▶ **TASK OBJECTIVE**
How many lines below contain the string "remote"? Reply with the figure and no further words.

[Data items]
---+---

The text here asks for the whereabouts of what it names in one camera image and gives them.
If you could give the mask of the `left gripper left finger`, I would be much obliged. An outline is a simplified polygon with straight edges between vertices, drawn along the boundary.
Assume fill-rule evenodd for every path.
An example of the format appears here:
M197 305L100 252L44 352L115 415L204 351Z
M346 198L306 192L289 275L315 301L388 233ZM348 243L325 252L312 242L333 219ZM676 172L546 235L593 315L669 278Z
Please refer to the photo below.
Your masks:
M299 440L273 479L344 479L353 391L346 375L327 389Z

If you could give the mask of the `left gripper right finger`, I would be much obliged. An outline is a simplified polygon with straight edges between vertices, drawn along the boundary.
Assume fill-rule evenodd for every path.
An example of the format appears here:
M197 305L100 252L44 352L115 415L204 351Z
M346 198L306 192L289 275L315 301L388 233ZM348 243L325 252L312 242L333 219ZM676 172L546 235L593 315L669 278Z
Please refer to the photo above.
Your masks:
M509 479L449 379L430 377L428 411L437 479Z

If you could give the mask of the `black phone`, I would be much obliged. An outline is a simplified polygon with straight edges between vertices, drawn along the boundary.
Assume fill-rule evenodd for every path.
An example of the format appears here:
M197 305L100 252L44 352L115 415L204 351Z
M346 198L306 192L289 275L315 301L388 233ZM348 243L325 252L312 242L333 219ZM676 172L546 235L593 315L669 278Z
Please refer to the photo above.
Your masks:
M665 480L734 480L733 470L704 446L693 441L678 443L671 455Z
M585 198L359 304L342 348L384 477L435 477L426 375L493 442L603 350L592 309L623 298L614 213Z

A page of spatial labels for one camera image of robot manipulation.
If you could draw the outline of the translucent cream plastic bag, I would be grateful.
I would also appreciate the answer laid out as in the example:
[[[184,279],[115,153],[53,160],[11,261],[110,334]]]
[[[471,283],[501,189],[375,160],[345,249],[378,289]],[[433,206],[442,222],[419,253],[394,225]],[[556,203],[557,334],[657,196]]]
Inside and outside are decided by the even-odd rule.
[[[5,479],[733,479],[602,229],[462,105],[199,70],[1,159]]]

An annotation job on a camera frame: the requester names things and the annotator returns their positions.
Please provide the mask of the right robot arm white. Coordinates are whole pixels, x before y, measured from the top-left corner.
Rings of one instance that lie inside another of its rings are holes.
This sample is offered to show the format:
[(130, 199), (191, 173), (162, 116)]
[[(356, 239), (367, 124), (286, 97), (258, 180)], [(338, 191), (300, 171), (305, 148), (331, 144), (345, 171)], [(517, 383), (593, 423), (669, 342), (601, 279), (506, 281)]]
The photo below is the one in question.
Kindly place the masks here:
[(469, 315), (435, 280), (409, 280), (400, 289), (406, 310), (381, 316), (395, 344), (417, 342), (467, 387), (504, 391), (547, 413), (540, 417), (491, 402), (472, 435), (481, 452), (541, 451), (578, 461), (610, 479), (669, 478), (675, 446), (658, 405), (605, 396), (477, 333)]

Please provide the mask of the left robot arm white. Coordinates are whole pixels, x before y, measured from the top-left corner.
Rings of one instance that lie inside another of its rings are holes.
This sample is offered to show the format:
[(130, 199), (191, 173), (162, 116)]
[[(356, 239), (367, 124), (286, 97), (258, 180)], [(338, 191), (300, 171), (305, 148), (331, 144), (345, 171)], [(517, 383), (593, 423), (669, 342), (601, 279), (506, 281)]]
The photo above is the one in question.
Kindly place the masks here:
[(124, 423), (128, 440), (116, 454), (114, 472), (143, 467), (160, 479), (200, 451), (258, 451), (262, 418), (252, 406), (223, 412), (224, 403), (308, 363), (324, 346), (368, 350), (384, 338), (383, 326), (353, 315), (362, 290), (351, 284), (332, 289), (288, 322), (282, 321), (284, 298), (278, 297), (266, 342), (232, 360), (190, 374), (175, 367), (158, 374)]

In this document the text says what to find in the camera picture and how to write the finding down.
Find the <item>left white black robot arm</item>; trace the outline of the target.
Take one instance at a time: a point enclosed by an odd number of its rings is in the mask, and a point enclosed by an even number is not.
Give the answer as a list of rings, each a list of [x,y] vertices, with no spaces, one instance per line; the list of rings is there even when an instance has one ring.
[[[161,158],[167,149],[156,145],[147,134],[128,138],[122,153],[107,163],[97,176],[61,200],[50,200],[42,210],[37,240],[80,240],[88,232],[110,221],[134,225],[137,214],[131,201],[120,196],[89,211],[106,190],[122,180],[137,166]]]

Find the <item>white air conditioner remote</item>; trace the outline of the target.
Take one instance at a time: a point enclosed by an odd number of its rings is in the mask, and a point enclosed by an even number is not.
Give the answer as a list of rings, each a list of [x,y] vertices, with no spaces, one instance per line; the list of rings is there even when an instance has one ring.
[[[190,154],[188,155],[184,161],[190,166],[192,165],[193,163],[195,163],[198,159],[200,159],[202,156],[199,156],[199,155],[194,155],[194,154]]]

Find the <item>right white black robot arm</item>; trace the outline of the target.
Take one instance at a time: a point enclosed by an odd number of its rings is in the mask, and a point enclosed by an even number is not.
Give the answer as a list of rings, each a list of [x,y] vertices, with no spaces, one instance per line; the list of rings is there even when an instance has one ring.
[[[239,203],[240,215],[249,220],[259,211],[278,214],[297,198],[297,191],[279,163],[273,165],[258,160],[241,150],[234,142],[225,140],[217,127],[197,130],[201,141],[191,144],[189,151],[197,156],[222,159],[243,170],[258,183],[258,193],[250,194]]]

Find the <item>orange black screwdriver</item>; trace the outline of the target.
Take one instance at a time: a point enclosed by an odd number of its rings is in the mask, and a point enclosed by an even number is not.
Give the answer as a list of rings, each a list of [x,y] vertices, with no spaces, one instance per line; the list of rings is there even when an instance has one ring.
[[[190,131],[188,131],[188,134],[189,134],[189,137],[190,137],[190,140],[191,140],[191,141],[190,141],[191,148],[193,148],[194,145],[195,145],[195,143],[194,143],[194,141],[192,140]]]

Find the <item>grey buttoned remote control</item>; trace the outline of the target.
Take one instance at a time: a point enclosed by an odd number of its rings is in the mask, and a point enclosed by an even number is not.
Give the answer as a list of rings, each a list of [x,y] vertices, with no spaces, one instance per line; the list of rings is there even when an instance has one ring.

---+---

▶ **ANSWER SECTION**
2